ACTIVITY
Copy each line of the material beneath that holds the word "writing".
BEGIN RECORDS TO USE
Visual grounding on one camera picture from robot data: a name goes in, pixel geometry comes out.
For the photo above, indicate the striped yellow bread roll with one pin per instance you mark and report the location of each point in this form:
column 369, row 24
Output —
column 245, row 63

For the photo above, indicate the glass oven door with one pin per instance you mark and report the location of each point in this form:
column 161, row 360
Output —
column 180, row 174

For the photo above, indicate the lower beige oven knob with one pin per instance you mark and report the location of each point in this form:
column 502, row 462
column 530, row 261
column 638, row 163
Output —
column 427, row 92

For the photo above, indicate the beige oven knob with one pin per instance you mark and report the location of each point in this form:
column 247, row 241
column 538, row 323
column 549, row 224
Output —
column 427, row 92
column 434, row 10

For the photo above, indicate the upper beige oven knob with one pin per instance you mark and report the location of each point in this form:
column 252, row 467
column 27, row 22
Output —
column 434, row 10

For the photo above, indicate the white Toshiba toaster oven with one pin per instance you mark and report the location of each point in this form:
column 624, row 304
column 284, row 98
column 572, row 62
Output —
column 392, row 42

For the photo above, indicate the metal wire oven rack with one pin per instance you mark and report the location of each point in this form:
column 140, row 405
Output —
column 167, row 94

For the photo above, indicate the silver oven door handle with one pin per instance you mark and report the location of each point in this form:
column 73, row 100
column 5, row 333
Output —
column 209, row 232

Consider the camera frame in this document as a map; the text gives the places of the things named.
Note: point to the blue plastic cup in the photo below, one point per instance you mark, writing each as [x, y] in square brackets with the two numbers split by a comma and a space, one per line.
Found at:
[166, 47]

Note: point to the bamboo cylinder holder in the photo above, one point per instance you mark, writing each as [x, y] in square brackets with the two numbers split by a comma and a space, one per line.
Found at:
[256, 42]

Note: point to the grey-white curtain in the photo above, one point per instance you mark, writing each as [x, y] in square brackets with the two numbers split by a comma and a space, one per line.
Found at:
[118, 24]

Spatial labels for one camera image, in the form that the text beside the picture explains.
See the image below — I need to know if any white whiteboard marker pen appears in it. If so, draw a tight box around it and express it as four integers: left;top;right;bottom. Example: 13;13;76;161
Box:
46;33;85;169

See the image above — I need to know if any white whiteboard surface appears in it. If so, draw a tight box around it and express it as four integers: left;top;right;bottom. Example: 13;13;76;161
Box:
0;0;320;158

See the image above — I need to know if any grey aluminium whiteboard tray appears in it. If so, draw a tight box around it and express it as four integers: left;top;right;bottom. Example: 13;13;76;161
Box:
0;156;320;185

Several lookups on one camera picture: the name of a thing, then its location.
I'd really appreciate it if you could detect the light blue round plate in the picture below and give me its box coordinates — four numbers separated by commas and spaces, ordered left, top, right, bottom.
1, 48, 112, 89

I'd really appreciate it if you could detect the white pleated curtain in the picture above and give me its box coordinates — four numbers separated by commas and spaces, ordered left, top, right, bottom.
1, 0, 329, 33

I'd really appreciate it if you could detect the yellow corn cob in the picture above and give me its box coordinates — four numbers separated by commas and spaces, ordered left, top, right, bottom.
END RECORDS TO USE
RESPONSE TO THE EXERCISE
Note: point to the blue plastic cup in the photo below, one point per instance you mark, writing each as [x, y] in square brackets with the two numbers split by a comma and a space, one per line.
Note: point to the bamboo cylinder holder in the photo above, one point per instance you mark, writing each as [x, y] in square brackets with the two numbers split by a comma and a space, one per line.
Note: point to the grey-white curtain in the photo above, one point per instance you mark, writing each as [x, y] in square brackets with the two numbers split by a comma and a space, one per line.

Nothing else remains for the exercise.